Reproduce every entry precisely as written.

Excerpted data START

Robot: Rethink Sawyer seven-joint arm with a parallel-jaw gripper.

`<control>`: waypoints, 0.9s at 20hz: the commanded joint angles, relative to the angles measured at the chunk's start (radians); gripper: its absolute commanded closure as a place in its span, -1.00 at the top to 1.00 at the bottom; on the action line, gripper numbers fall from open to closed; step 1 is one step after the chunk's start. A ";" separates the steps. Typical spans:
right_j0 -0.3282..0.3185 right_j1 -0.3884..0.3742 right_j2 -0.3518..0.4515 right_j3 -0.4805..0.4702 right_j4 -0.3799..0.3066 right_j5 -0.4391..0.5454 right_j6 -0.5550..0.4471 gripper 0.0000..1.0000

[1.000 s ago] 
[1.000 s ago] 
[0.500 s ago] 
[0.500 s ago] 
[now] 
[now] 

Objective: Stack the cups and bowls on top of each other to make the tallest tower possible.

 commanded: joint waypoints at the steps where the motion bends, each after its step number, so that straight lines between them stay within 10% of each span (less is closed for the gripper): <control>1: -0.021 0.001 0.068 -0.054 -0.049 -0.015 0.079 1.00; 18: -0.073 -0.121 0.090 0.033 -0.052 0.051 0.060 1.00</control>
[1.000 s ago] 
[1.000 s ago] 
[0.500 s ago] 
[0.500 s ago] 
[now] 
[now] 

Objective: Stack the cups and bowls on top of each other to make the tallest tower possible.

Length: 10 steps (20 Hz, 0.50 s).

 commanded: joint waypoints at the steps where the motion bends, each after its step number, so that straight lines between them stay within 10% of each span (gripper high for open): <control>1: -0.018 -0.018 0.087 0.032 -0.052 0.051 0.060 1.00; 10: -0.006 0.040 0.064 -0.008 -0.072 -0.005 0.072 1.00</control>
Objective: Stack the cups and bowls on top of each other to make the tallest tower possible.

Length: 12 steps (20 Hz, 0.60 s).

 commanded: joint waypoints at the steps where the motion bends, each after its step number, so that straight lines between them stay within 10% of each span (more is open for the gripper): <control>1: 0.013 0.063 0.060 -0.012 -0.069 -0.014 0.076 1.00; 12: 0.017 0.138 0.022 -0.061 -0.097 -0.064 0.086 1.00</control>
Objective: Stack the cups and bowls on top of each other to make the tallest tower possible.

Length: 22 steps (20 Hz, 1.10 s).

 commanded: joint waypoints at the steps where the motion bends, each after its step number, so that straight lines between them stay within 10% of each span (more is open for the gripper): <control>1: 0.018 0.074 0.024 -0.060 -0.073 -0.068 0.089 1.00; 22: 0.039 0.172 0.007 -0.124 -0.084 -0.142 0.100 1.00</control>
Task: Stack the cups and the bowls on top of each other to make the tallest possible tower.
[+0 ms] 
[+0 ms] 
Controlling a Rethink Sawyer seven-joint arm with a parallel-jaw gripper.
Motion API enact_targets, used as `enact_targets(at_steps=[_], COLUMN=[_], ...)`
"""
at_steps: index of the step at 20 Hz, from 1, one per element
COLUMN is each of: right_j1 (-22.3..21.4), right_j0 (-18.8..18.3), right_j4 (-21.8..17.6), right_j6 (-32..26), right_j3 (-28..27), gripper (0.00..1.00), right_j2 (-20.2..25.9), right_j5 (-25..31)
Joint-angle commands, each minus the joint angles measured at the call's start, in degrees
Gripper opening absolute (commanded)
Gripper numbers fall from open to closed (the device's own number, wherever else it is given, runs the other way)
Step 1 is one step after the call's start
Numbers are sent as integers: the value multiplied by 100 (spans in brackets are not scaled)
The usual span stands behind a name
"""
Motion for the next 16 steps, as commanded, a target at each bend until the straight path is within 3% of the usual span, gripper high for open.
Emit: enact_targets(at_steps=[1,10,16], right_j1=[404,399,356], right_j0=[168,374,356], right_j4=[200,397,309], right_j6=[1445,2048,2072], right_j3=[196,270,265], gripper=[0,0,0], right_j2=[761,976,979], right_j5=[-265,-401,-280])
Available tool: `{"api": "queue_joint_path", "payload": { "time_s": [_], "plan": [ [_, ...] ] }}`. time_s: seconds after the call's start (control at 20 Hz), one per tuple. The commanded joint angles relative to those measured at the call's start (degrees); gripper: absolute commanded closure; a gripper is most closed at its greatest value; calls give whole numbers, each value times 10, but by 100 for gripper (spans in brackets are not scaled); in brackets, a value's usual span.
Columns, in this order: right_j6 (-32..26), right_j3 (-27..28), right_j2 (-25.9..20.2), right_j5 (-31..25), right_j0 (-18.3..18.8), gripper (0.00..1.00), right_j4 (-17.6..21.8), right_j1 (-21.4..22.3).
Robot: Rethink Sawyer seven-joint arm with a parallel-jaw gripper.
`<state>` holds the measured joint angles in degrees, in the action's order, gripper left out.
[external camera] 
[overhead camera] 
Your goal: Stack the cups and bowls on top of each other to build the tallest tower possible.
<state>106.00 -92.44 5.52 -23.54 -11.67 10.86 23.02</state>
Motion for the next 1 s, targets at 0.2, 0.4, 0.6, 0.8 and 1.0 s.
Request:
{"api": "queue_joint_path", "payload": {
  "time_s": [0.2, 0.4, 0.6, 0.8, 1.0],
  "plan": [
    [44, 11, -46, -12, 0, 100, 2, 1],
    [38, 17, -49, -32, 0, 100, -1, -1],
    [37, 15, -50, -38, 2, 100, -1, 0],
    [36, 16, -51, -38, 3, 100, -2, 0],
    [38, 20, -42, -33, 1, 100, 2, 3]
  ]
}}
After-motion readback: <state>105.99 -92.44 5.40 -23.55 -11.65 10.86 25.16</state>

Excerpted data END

Task result.
Robot: Rethink Sawyer seven-joint arm with a parallel-jaw gripper.

`<control>`: waypoints, 0.9s at 20hz: the commanded joint angles, relative to the angles measured at the chunk's start (radians); gripper: its absolute commanded closure as a place in its span, -1.00 at the top to 1.00 at the bottom; on the action line, gripper numbers fall from open to closed; step 1 is one step after the chunk's start. A ";" separates the steps. Typical spans:
right_j0 -0.3282..0.3185 right_j1 -0.3884..0.3742 right_j2 -0.3518..0.4515 right_j3 -0.4805..0.4702 right_j4 -0.3799..0.3066 right_j5 -0.4391..0.5454 right_j6 -0.5550..0.4471 gripper 0.0000..1.0000

[1.000 s ago] 
[1.000 s ago] 
[0.500 s ago] 
[0.500 s ago] 
[now] 
[now] 

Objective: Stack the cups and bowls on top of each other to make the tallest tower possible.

 commanded: joint waypoints at the steps where the motion bends, each after its step number, so that straight lines between them stay within 10% of each span (less is closed for the gripper): <control>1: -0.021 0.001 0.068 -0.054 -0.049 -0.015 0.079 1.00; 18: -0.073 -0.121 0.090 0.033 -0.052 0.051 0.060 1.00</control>
[1.000 s ago] 
[1.000 s ago] 
[0.500 s ago] 
[0.500 s ago] 
[now] 
[now] 

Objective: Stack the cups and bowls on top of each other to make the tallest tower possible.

Length: 10 steps (20 Hz, 0.50 s).

 commanded: joint waypoints at the steps where the motion bends, each after its step number, so that straight lines between them stay within 10% of each span (gripper high for open): <control>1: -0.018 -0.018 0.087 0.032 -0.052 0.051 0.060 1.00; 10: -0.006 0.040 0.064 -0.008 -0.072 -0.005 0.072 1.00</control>
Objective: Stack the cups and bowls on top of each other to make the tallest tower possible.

Length: 12 steps (20 Hz, 0.60 s).

 commanded: joint waypoints at the steps where the motion bends, each after its step number, so that straight lines between them stay within 10% of each span (more is open for the gripper): <control>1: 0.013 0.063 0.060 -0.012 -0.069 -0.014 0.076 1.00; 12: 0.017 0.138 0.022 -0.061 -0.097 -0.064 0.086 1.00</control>
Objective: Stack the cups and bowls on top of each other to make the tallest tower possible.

Length: 22 steps (20 Hz, 1.10 s).

 commanded: joint waypoints at the steps where the motion bends, each after its step number, so that straight lines between them stay within 10% of each span (more is open for the gripper): <control>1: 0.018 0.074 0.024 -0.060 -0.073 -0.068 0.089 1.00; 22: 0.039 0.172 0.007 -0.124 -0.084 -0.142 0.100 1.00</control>
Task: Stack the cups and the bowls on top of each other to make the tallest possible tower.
[+0 ms] 
[+0 ms] 
Controlling a Rethink Sawyer seven-joint arm with a parallel-jaw gripper.
Motion API enact_targets, used as `enact_targets(at_steps=[_], COLUMN=[_], ...)`
"""
at_steps: index of the step at 20 Hz, from 1, one per element
COLUMN is each of: right_j1 (-22.3..21.4), right_j0 (-18.8..18.3), right_j4 (-21.8..17.6), right_j6 (-32..26), right_j3 (-28..27), gripper (0.00..1.00), right_j2 (-20.2..25.9), right_j5 (-25..31)
Joint-angle commands, each minus the joint angles measured at the call's start, in degrees
Gripper opening absolute (commanded)
Gripper numbers fall from open to closed (the device's own number, wherever else it is given, runs the other way)
Step 1 is one step after the call's start
Numbers are sent as integers: the value multiplied by 100 (spans in brackets are not scaled)
The usual span stands behind a name
"""
Motion for the next 16 steps, as commanded, a target at each bend until the straight path is within 3% of the usual span, gripper high for open.
Emit: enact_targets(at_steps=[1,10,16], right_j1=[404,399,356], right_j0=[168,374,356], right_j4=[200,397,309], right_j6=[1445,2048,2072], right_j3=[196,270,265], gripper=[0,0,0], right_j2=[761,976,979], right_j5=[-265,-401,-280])
Available tool: `{"api": "queue_joint_path", "payload": { "time_s": [_], "plan": [ [_, ...] ] }}`. time_s: seconds after the call's start (control at 20 Hz), one per tuple. The commanded joint angles relative to those measured at the call's start (degrees); gripper: absolute commanded closure; a gripper is most closed at its greatest value; calls give whole numbers, each value times 10, but by 100 for gripper (spans in brackets are not scaled); in brackets, a value's usual span.
Columns, in this order: right_j6 (-32..26), right_j3 (-27..28), right_j2 (-25.9..20.2), right_j5 (-31..25), right_j0 (-18.3..18.8), gripper (0.00..1.00), right_j4 (-17.6..21.8), right_j1 (-21.4..22.3).
Robot: Rethink Sawyer seven-joint arm with a parallel-jaw gripper.
`<state>` holds the measured joint angles in degrees, in the action's order, gripper left out.
[external camera] 
[overhead camera] 
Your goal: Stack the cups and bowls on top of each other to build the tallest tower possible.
<state>106.00 -92.44 5.52 -23.54 -11.67 10.86 23.02</state>
Motion for the next 1 s, targets at 0.2, 0.4, 0.6, 0.8 and 1.0 s.
Request:
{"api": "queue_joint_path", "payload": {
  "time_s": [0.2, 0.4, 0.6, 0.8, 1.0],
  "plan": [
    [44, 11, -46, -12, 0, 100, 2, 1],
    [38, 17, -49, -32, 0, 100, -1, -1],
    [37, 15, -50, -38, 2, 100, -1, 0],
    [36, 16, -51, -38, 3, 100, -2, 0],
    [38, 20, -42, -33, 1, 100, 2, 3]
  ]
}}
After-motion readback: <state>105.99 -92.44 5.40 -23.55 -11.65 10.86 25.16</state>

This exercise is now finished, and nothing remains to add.